=== Begin Enclosure ===

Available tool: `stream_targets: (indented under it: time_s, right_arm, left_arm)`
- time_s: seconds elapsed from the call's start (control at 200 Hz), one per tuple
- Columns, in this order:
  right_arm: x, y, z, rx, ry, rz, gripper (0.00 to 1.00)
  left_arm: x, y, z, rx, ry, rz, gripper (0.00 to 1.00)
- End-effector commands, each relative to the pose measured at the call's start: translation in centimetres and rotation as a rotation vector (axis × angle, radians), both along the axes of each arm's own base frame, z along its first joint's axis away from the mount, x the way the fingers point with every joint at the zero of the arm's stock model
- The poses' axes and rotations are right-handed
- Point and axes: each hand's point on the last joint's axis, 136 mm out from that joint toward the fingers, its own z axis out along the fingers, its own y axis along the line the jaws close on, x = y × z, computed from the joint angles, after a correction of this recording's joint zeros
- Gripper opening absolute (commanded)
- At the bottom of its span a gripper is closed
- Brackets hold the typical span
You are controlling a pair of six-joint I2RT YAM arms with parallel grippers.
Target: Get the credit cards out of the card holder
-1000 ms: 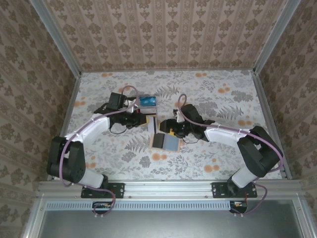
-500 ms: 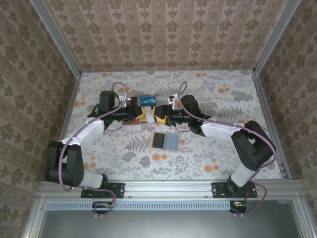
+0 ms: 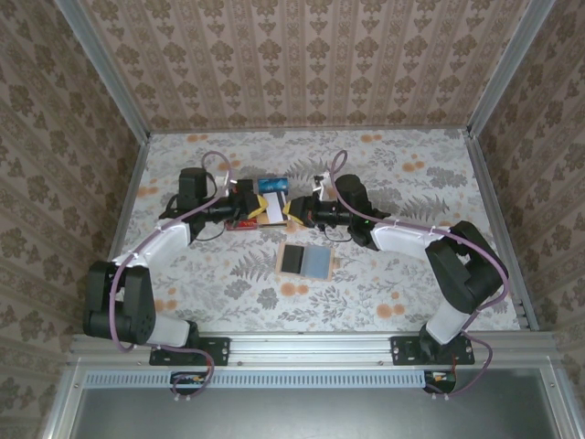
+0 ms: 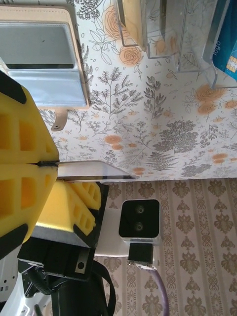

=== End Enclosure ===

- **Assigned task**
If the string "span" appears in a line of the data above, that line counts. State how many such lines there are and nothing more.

- **Answer to this problem**
2